**EXERCISE BRIEF**
Scan the listing for the word "small" and report every line that contains it.

**MATERIALS PROVIDED**
====

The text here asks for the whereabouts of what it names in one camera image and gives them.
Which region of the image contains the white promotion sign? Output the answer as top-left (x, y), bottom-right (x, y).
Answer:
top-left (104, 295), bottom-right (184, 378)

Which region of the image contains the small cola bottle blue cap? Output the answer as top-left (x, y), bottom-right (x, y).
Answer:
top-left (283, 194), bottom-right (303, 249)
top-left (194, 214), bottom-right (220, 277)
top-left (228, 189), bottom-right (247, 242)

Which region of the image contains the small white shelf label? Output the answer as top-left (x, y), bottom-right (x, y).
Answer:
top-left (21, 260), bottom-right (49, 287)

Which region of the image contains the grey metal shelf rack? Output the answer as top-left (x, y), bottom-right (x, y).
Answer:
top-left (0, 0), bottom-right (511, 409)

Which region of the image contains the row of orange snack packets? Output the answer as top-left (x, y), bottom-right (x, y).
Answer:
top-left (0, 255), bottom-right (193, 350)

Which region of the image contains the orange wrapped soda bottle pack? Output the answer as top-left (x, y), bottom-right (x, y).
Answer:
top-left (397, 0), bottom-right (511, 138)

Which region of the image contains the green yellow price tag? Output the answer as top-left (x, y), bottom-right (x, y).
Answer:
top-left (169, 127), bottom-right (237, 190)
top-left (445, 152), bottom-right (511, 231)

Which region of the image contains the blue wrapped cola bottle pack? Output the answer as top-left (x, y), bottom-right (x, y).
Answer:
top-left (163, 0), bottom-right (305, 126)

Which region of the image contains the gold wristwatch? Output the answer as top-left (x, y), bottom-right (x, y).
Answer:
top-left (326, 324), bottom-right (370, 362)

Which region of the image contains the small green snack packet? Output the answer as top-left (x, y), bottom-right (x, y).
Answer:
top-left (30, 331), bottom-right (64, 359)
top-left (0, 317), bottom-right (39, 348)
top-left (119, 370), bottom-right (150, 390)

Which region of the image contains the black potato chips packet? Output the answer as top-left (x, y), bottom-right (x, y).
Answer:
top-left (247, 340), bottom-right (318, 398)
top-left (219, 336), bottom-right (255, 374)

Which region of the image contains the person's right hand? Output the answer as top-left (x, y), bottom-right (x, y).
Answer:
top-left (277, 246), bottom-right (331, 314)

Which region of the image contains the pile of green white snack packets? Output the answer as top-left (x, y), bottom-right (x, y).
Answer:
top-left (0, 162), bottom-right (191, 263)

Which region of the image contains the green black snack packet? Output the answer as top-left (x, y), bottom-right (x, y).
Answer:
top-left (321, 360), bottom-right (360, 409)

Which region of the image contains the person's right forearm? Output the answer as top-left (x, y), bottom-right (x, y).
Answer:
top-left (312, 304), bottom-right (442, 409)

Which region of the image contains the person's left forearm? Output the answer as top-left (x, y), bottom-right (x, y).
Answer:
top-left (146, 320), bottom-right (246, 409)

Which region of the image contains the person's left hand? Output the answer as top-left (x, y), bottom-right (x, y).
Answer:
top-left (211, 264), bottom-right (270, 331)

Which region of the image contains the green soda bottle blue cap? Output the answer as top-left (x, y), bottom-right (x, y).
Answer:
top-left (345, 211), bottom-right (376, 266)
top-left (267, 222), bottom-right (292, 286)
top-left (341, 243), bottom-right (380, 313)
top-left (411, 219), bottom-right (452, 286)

====

**OUTPUT**
Which region of the image contains the small cola bottle blue cap? Output the answer as top-left (x, y), bottom-right (x, y).
Which region of the image contains the small white shelf label? Output the answer as top-left (x, y), bottom-right (x, y).
Which region of the image contains the small green snack packet? Output the answer as top-left (x, y), bottom-right (x, y).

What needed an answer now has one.